The sound of a dog barking echoes in the hallway, and suddenly, I’m transported to another place and time as my hold on reality slips away. The last thing I see is red. Nothing but red as the smell of blood comes back to me.
Day 1 in captivity
Our mission was simple: sweep the building, confiscate any weapons we found, and clear the fuck out. The tiny village on the outskirts of Kandahar didn’t seem like much of a threat. Intel hadn’t alerted us to the fact that the place was hot. The team split, with Gutierrez and I taking the bottom floor. We cleared three rooms before crossing a large, woven rug that covered a trapdoor in the floor. As soon as we fell through the hole, insurgents pounced on us, securing our mouths and hands with thick tape. I could feel my heart pounding in my throat, like I had swallowed it, and tasted bitter fear as I heard gunfire through my comms.
My team was under fire, and I had no way to assist them or alert them. Gutierrez screamed behind his tape, and I kicked until they tied my feet together as well. Adrenaline coursed through my veins, sharpening my senses, and giving me a tremendous surge of strength. My fight or flight mode kicked in, making me feel practically delirious with rage that I couldn’t unleash on my captors.
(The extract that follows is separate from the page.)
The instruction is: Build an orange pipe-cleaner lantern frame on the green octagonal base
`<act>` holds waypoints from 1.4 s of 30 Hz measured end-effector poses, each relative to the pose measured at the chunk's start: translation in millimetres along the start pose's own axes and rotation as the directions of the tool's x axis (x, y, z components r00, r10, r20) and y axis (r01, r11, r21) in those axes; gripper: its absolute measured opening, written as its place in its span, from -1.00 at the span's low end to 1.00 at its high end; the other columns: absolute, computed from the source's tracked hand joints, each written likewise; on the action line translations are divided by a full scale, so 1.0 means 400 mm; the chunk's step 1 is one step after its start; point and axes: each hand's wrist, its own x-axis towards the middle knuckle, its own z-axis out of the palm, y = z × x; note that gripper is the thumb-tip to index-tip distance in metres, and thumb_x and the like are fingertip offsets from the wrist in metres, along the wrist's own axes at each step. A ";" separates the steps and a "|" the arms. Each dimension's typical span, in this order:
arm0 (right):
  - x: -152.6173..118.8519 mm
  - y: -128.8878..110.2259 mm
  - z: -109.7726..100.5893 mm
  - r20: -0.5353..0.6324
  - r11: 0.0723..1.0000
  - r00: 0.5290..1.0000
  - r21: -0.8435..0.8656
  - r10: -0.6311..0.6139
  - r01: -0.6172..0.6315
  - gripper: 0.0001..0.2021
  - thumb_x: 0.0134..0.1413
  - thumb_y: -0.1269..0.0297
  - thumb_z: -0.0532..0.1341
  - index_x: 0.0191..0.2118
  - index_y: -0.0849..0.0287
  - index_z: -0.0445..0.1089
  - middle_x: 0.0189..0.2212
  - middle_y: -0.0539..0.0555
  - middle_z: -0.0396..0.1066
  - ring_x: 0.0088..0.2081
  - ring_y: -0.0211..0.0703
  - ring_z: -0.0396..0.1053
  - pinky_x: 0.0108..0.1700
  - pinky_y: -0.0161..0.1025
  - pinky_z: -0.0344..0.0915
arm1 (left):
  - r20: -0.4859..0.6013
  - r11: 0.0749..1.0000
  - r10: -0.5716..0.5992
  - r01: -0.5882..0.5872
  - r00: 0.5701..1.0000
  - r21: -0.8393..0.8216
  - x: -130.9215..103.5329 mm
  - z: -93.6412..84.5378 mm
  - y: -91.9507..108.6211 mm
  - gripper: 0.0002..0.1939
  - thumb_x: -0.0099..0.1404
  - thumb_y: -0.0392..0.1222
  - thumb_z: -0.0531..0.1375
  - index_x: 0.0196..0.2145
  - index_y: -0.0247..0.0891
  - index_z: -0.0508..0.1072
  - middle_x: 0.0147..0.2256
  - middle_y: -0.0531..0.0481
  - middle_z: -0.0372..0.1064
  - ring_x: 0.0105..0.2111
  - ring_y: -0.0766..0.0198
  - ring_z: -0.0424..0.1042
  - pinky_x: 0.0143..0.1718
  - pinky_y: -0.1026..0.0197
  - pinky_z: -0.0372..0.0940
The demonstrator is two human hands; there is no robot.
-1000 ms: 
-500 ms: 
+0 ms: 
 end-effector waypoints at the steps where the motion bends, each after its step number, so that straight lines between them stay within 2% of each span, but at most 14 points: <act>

I knew in that moment I was fucked. We both were. They hadn’t captured us just to turn around and set us free. The trap we’d just fallen into might as well have been the gateway to hell, and I was just another hostage. A prisoner of war. At least, if I were lucky. Otherwise, I was just going to end up dead in a matter of minutes or hours.
I could hear my team shouting through my headset and knew that at least one of them had been shot. In minutes, the gunfire became sporadic until it ceased altogether. Either my team had fled, or they were all dead.
Taliban soldiers shouted through my comms and in my face, and I knew others were getting closer, converging on Gutierrez and me.
Shit was about to get real.
They dragged our resistant bodies through dark tunnels over dirt-packed floors until we reached a short, dead-end hallway. Like an alcove cut into the hard-packed earth. With our backs against the wall, and our wrists and ankles tied, we were pretty useless, unable to do anything but curse behind our gags. They shouted at us in Pashto, and I couldn’t understand a fucking word. They shoved guns in our faces. They kicked us in the ribs. And when they finished ‘welcoming us’, they left behind one armed guard and two dogs. The dogs sat still as statues, snarling, and drooling, and I knew without a doubt, if I so much as moved one muscle, they would tear my limbs from my body and dine on my bloody flesh.
I didn’t know how much time passed while we sat there. It could have been hours or days. My stomach growled with hunger. My body was covered with cold sweat. And when I couldn’t hold it in any longer, I whimpered behind my gag as I pissed myself, choking on a sob as warm urine coated my thighs and ass, soaking into the packed dirt floor beneath me. And all the while, the crazed dogs barked, and barked, and barked.
The smell of urine assaults my nose as my agitation mounts. My fingers tighten in my hair, grabbing fistfuls and pulling the strands loose from my scalp as I scream. The barking echoes inside my head, building to a deafening roar, drowning out everything else. Drowning out reality and rationalization, and the four walls of my hospital room. Behind my closed lids, all I can see are dirt walls. The machines hooked to my chest beep maniacally as my heart rate spikes, and my blood pressure becomes so unstable that my head feels dizzy.